Face à la montée de l’insécurité et de nombreux actes de kidnapping dans leur quartier, une famille décide de monter ses murs et de rajouter des fers forgés sur le périmètre de sa propriété. Quelques semaines plus tard, elle subit l’intrusion d’hommes armés dans leur résidence en pleine nuit.

Deux jours après ce premier incident, un membre de la famille est agressé en route pour sa résidence, dans une ruelle sombre et déserte. Ni les mesures de protection individuelles ni le cadre de la ville n’auront réussi à protéger cette famille.

Haïti n’en est pourtant pas à son premier chapitre de violence. Et nos bâtiments portent les traces de cette histoire mouvementée. Même le Palais National, symbole fort de notre gouvernement, fut détruit à de nombreuses reprises. On peut donc clairement observer les conséquences de l’insécurité sur notre bâti et le paysage de nos villes. Conséquences qui, à leur tour, provoquent des réactions en chaîne renforçant le climat de peur régnant depuis les années 2000.

Mais nos villes sont loin d’être exposées uniquement au facteur d’insécurité. Après avoir été conçues pour se prémunir d’éventuelles attaques militaires, une fois l’indépendance acquise et la menace française repoussée, les villes Haïtiennes feront face, au cours de leur histoire, à plusieurs autres risques, à la fois naturels (cyclones, tremblements de terre, inondations, etc.) et anthropiques (créés par l’homme : pandémie, pollution, etc..).

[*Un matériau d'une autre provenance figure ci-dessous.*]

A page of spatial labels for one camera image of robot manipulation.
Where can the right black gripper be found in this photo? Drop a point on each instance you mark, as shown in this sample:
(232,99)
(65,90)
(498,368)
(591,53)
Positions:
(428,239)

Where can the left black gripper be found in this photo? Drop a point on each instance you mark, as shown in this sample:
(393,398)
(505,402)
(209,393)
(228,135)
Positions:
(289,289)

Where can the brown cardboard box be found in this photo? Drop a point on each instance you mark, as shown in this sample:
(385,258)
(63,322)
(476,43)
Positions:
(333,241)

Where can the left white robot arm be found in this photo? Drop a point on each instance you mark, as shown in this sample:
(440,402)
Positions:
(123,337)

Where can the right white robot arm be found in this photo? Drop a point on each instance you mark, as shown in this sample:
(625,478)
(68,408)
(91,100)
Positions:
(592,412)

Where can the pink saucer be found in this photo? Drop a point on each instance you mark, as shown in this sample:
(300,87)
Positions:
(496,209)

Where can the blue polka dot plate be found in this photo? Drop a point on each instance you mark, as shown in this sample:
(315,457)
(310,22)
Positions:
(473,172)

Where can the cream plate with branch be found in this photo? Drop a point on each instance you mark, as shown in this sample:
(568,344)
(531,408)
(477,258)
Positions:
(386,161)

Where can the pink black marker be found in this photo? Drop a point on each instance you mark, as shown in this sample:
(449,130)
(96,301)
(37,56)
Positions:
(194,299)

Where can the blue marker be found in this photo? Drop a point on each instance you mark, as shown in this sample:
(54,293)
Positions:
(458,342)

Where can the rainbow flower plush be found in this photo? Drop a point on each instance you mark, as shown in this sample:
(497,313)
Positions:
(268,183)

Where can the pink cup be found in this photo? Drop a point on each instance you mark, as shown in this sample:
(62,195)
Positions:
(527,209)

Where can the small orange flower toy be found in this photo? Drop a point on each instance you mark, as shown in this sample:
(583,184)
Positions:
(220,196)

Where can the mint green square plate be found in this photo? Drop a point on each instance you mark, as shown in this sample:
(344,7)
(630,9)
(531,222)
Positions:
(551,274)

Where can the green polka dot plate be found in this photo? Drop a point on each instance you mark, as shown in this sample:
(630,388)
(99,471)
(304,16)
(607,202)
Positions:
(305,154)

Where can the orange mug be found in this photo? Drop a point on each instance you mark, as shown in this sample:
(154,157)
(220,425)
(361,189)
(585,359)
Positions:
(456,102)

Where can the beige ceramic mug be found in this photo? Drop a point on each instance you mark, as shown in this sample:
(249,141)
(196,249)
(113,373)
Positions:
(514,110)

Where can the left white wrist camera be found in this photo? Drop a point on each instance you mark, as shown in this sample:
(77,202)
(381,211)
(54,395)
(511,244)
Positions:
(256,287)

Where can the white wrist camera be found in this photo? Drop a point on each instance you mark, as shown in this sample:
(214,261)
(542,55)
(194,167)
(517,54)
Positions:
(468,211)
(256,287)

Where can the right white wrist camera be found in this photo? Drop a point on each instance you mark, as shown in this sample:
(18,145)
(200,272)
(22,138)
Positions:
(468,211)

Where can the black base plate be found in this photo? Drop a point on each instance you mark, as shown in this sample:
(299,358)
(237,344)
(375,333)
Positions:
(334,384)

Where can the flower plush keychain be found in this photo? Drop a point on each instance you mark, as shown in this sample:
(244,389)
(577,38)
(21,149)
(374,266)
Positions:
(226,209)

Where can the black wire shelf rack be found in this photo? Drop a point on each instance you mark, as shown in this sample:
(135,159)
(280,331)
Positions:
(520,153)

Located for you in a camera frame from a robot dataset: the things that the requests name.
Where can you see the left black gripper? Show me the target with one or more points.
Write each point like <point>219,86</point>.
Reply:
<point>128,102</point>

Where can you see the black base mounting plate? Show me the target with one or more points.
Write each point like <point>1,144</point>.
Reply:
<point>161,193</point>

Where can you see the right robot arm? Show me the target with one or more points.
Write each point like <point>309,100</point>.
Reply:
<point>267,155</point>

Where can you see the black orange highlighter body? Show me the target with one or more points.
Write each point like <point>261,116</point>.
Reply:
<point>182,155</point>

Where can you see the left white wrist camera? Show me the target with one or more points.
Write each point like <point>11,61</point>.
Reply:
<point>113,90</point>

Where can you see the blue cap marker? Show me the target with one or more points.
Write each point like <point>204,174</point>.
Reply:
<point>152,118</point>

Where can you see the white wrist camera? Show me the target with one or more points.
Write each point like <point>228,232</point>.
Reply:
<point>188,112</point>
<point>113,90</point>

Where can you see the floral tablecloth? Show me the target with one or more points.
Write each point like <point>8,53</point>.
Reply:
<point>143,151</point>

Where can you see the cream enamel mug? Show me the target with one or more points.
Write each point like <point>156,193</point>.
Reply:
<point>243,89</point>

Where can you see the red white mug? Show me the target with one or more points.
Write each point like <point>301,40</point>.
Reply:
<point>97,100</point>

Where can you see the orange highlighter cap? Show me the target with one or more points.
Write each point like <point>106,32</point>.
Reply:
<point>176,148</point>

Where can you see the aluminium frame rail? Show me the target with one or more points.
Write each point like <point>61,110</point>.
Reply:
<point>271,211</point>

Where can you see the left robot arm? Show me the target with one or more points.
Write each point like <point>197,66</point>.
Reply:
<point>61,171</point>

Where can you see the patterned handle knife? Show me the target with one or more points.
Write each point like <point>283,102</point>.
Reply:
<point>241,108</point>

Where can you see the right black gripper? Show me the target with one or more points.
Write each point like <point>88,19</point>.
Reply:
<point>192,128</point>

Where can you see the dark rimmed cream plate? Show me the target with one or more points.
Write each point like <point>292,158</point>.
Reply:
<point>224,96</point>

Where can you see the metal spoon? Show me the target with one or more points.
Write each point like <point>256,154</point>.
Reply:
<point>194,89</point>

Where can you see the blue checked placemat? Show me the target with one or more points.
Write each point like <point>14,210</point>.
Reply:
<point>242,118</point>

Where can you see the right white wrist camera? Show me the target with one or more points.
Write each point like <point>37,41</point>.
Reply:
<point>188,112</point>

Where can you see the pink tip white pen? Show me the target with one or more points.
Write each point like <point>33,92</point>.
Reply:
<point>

Nos constructions suivent le rythme de ces risques : on construit en tôle après un tremblement, puis en béton après un cyclone, sans pour autant adresser l’ensemble de ces facteurs, incluant celui de l’insécurité et les risques sociopolitiques qui s’y rattachent (émeutes, etc.).

L’avènement des bâtiments-forteresses

« Ils ont créé la psychose, e se la yo bon sou nou », s’exclame une citoyenne nouvellement propriétaire. Un seul mot d’ordre pour tous : se protéger, et à tout prix. Et pour cela, les moyens sont nombreux : caméras de surveillance, obturation des ouvertures avec du fer forgé, chiens de garde, gardes de sécurité, etc. Des couches de protection dont l’efficacité reste à discuter, et qui agissent plus comme des méthodes de dissuasion envers les potentiels intrus.

Toutefois, l’élément le plus interpellant de cette architecture de la peur reste et demeure le mur de clôture. Le mur de clôture en Haïti sert avant tout à délimiter la propriété privée, face à un autre facteur de vulnérabilité (oui encore un autre !) : l’insécurité foncière.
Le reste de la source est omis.